Here we rely on the full dataset to infer these metadata and not run into an out-of-distribution value in testset. _get_variables_metadata_ helper function helps with that.

In [9]:
variables_metadata_in = get_variables_metadata(df_ext, ext_colnames,'./config/variables_metadata_in.json')

In [11]:
df_train_in = df_train[in_columns].copy().fillna('')
df_test_in = df_test[in_columns].copy().fillna('')

df_train_in, _ = extend_features_with_temporal_window(df_train_in, to_extend_columns=in_columns, temp_start=1, temp_step_size=1, temp_num_steps=1)
df_test_in, _ = extend_features_with_temporal_window(df_test_in, to_extend_columns=in_columns, temp_start=1, temp_step_size=1, temp_num_steps=1)

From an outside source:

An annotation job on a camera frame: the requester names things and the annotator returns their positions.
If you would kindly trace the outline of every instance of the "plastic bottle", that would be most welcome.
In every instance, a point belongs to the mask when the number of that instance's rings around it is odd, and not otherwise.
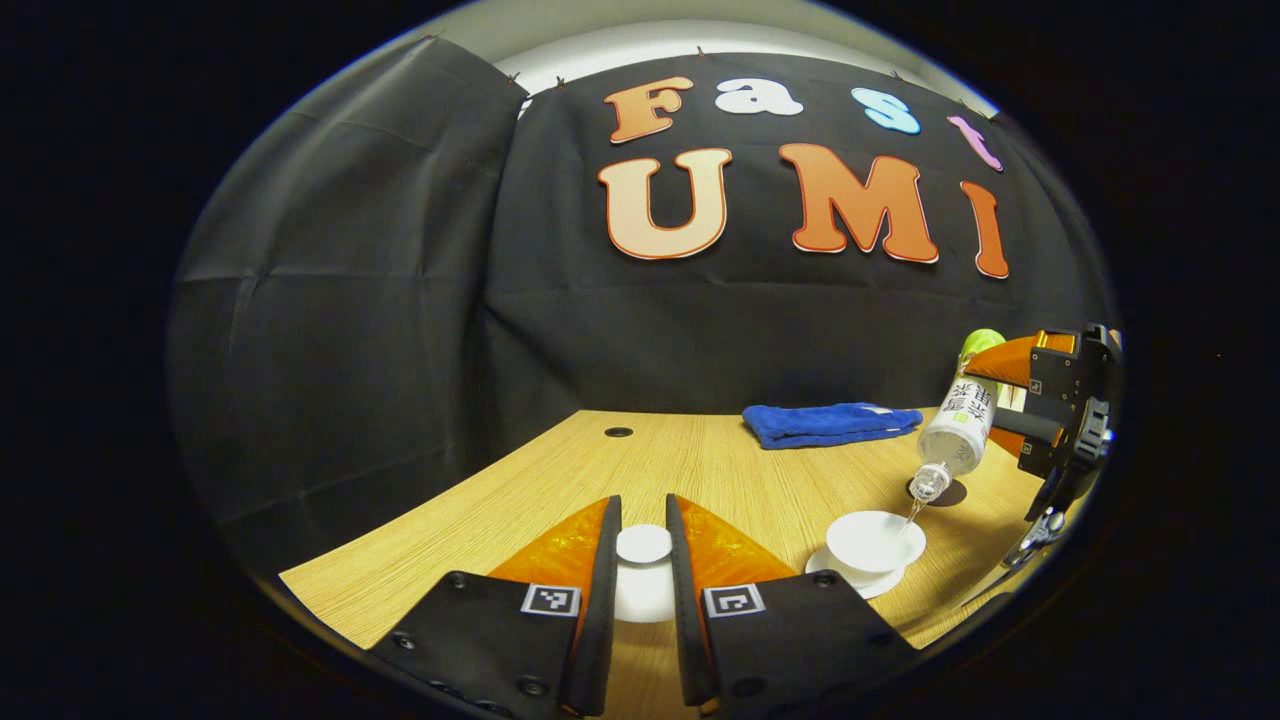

df_train_in.to_csv('./data_prepared/train/sensor_wide_in.csv', index=False, header=False)
df_test_in.to_csv('./data_prepared/test/sensor_wide_in.csv', index=False, header=False)

Train EDDI imputation model

In [12]:
# uploads the train data to blob storage & returns the SAS link
training_data_source = get_data_link('./data_prepared/train/sensor_wide_in.csv', container_sas_link, directory_name=blob_storage_root)

In [13]:
train_input = {
    "training_data_source": training_data_source,
    "model_hyperparams":{
        "decoder_variances": 1e-6
    },
    "variables_metadata": variables_metadata_in,
    "training_hyperparams":{
        "epochs": 500,
        "iterations":40
    }
}

In [14]:
model_id = train_eddi(train_input, rest_eddi, wait_for_completion=True)

<Response [200]>
200
'aed984d00f7a4406b51eb82977f47d7f'
Operation status: Completed
train running time: 321.34695172309875 seconds
{'created_time': '2022-04-27T17:59:07.466809+00:00',
 'description': 'Model for efficient decision making with heterogenous data',
 'id': 'aed984d00f7a4406b51eb82977f47d7f'}
https://ms-azua-api.azurewebsites.net/saas-api/models/aed984d00f7a4406b51eb82977f47d7f?api-version=v2.3


Batch inferencing on train & test dataset and store the results

In [15]:
batch_inference_input = {
    "hyperparameters":
    {
        "sample_count": 50
    }
}

In [16]:
# batch-inference on train-dataset
batch_inference_input["data_source"] = training_data_source
batch_inference_input["output"] = get_placeholder_link('sensor_wide_in_impute.csv', container_sas_link, directory_name=blob_storage_root, delete_prev=True)
batchinference_eddi(batch_inference_input, model_id, rest_eddi)

# download and replace the train data with the missing data
df_train_in_impute = pd.read_csv(batch_inference_input["data_source"], names=ext_colnames)
df_train_in_impute[in_columns].to_csv('./data_prepared/train/sensor_wide_in.csv', header=True)

<Response [200]>
200
'a8d685474c804e87a80f34bd0d8123fa'
Operation status: Completed
batchinference running time: 108.77870512008667 seconds
Completed


In [17]:
# batch-inference on train-dataset
batch_inference_input["data_source"] = get_data_link('./data_prepared/test/sensor_wide_in.csv', container_sas_link, directory_name=blob_storage_root)
batch_inference_input["output"] = get_placeholder_link('sensor_wide_in_impute.csv', container_sas_link, directory_name=blob_storage_root, delete_prev=True)
batchinference_eddi(batch_inference_input, model_id, rest_eddi)

# download and replace the train data with the missing data
df_test_in_impute = pd.read_csv(batch_inference_input["data_source"], names=ext_colnames)
df_test_in_impute[in_columns].to_csv('./data_prepared/test/sensor_wide_in.csv', header=True)

<Response [200]>
200
'ac740cf525fa4ce1b5ed163755f2f7c8'
Operation status: Completed
batchinference running time: 72.88185286521912 seconds
Completed